Vacca
It seems that nouns
have always itched
to turn into verbs,
plating food
impacting anything.
Because it's hard simply to sit
while all the other words
are in on the action
having fun.
Proper names, of course, resist;
privileged, smug
capitalized.
Notwithstanding
bobbing for apples
... petering
out
... miking the band.
The verbing of nouns
can tell us more
than we might ordinarily wish.
How it feels to be mothered
loved, cared for.
And how to father a child
can simply consist
of conception,
end
at giving birth.
To father.
A verb
that keeps its distance
or disappears.
To vamoose, vanish, vacate;
from the Latin for "cows"
who stray from the herd.
Wandering-off, in search
of greener pastures.
I'm a purist about language, and
tend to scoff at innovation. Which is ridiculous, of course, since that is
precisely the strength and beauty of the English language: its vitality and
creativity; its ravenous ability to steal words from foreign tongues (both
"veranda" and "bungalow" from Hindi, for example). Which is
a big reason English has become the universal language. And which is so unlike
French, with its snobbishly prescriptive Academie Francaise; with its jealous
guarding of purity, uncolonized and uncontaminated by English, the insidious
natural enemy of French.
One way English is so creative is
this relentless tendency to turn nouns into verbs. For me, this first became
most evident with the widespread use of "impact" as a verb: a
practice I always regarded as lazy and imprecise, until I was told that
"toast", like hundreds of other verbs, also started life as a mere
noun. And also became evident when it was pointed out to me that
"parent" was rarely a verb when my generation was young. Which brings
me to "father" and "mother": how, as verbs, they so
tellingly illuminate what we think of the traditional role of men.
The poem started out as light and
punny, and then somehow took a serious turn into deadbeat dads: the idea that to
father, at its most reductionist, is to be a donor of sperm; while to
mother implies so much more. I'm not at all sure this abrupt change in tone
works. On the other hand, it offers a certain misdirection, which might be even
more impactful. (...A word I do truly hate, and vow will only ever use
ironically!
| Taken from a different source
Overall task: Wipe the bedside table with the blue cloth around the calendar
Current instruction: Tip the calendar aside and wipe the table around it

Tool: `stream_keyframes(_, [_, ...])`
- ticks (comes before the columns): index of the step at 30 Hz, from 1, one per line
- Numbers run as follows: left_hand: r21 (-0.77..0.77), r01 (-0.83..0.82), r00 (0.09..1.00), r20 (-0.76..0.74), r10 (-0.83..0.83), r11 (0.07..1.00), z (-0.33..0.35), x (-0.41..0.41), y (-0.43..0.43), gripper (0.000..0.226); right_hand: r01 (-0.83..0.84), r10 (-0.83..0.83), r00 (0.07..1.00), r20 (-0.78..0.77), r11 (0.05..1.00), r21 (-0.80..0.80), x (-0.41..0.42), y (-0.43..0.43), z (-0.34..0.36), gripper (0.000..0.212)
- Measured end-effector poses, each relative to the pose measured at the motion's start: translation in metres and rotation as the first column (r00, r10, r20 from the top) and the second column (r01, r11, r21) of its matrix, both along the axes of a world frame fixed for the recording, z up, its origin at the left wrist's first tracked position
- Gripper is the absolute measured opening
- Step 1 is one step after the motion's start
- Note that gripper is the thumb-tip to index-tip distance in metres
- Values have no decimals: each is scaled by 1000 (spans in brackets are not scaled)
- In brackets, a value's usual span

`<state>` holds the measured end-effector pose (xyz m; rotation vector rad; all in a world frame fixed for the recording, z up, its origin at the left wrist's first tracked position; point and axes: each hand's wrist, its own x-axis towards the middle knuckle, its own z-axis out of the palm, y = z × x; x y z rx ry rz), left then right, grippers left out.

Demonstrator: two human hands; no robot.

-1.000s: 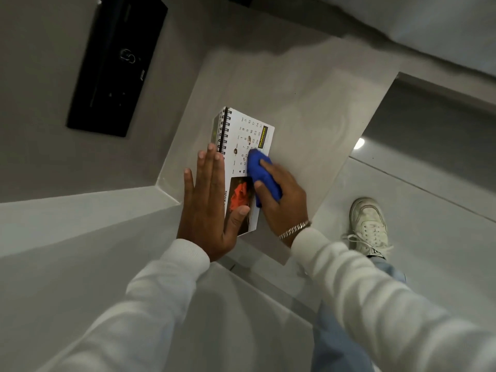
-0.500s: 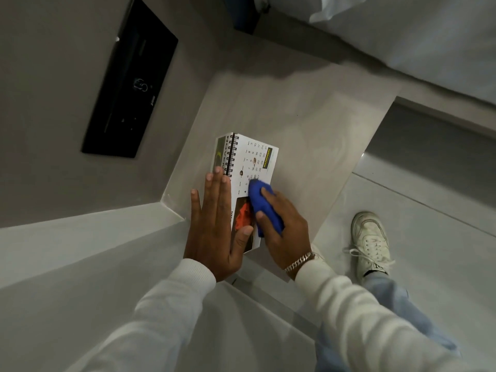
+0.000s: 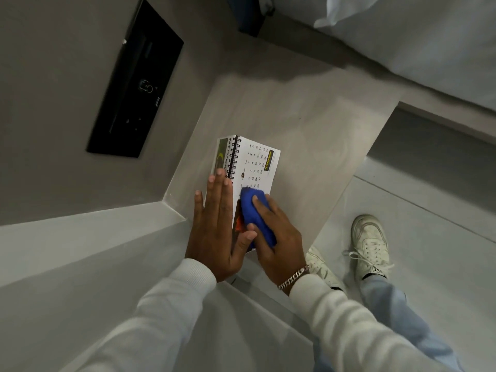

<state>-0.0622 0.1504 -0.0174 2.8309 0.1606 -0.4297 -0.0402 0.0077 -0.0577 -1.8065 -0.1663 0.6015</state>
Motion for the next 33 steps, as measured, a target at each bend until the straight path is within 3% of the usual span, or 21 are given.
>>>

Much better: " ...which might have even more impact".)
"Vacca", by the way, is
the root of "vaccinate": a natural, since Jenner's original smallpox
vaccine was based on cowpox. My understanding is that the Latin root
"vacare" -- which is the basis of "vacation" and
"vacancy" and "vacate", and meant emptying-out, being free
-- has a similar derivation: that is, it reflects the nomadic nature of herd
animals in the wild, which became the seasonal migration between highland and
lowland pastures of domesticated cows. ...So if it turns out that vacate
isn't from the Latin for cows -- that it isn't also based on vacca,
which I've always assumed -- then I guess the poem also doesn't work!
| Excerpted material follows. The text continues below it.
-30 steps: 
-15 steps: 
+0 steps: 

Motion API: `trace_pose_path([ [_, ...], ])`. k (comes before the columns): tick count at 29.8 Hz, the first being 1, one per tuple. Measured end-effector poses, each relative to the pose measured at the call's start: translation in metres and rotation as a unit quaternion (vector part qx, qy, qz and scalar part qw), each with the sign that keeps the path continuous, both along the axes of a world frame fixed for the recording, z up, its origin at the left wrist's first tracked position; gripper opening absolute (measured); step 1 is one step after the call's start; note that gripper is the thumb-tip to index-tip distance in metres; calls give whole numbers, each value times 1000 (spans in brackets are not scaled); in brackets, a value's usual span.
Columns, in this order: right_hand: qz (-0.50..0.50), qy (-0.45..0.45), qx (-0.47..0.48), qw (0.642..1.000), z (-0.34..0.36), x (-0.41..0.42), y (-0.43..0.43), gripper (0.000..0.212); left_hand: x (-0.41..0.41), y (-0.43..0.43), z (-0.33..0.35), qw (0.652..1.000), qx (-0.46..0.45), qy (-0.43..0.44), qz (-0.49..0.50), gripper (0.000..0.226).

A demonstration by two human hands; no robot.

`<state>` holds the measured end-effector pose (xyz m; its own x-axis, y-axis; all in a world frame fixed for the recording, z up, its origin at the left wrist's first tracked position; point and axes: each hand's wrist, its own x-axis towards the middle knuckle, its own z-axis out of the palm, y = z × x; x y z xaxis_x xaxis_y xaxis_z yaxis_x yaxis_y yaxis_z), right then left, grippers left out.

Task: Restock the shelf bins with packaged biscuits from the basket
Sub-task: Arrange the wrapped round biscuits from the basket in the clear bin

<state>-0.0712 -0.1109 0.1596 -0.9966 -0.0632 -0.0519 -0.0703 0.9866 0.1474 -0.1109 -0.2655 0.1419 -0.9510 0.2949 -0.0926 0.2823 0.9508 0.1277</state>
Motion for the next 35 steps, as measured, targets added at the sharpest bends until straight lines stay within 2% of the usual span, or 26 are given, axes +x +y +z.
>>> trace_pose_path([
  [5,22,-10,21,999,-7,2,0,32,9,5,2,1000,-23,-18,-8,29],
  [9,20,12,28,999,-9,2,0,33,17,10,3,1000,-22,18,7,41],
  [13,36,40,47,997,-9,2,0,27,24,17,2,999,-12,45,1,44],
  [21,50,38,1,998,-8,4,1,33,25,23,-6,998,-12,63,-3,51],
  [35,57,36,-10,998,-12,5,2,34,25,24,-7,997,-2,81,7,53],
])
This poem started off as something
completely different, and all that remains of this is the word plating.
I saw a picture of a renowned chef bending over a plate in deep concentration,
carefully arranging the food. This idea of presentation is very big in the
culinary arts: after all, we eat as much with our eyes as our mouths. A few
days prior to that, I'd heard a bit of a radio interview with an artist who
makes disposable sculpture: out of ice, out of things that quickly decompose.
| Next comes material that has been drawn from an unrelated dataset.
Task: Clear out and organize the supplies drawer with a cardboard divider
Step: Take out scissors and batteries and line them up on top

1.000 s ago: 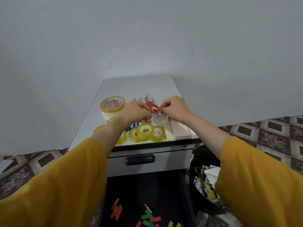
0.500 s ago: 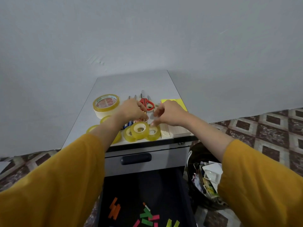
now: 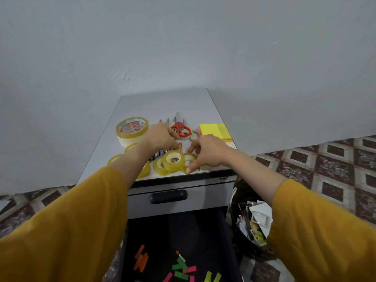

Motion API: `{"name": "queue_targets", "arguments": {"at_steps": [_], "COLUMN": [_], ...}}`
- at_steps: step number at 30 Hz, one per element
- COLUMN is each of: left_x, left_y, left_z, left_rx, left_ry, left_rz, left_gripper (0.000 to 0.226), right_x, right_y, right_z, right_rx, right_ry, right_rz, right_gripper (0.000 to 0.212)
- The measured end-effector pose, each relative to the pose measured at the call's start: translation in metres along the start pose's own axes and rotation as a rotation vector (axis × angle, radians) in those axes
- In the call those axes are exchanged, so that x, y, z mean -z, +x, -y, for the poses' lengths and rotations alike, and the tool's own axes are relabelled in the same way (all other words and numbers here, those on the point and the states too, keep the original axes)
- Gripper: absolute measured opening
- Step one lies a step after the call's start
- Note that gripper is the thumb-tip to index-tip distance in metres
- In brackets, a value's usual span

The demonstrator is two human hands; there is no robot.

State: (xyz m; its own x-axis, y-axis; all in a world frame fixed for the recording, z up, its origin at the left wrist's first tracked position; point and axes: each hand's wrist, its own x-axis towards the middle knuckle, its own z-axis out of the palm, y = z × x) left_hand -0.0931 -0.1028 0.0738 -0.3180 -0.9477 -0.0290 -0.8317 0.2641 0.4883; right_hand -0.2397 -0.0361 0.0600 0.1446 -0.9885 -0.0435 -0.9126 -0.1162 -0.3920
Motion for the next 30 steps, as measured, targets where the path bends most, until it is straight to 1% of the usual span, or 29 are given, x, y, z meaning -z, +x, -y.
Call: {"name": "queue_targets", "arguments": {"at_steps": [3,9,17,23,27,30], "left_x": [-0.001,-0.003,0.001,0.011,0.019,0.023], "left_y": [0.000,0.002,-0.002,-0.025,-0.052,-0.075], "left_z": [0.002,0.002,0.007,0.007,0.012,0.016], "left_rx": [-0.021,-0.044,-0.036,-0.041,-0.029,-0.005], "left_ry": [0.013,0.018,0.028,-0.081,-0.220,-0.333], "left_rz": [0.005,0.068,0.053,-0.001,-0.082,-0.133], "left_gripper": [0.027,0.018,0.020,0.021,0.020,0.015], "right_x": [-0.001,-0.002,-0.002,0.000,0.006,0.007], "right_y": [0.000,0.000,-0.001,-0.010,-0.023,-0.039], "right_z": [0.000,-0.002,0.000,0.007,0.013,0.018], "right_rx": [-0.002,0.001,-0.026,-0.054,-0.051,-0.030], "right_ry": [0.006,0.027,0.060,0.058,0.088,0.123], "right_rz": [-0.009,-0.015,-0.028,-0.049,-0.098,-0.125], "right_gripper": [0.067,0.067,0.068,0.076,0.063,0.039]}}
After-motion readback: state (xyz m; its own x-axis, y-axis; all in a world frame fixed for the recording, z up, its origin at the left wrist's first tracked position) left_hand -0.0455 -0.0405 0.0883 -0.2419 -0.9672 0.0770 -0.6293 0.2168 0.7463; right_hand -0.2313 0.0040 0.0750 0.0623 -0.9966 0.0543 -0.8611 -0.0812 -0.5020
Both these impressions came together in the idea of the purity of the artistic
impulse: that the artist's creativity is expressed not in the final artifact,
but in the actual doing; that it doesn't matter what happens to the work
once it's put out into the world. A poem, of course, has the advantage that it
can be memorized: the impoverished poet may have nothing material to sell; but
there is also nothing material to be eaten, melt, or decay. ...Which, it turns
out, has nothing to do with this poem; but maybe will with another, some day.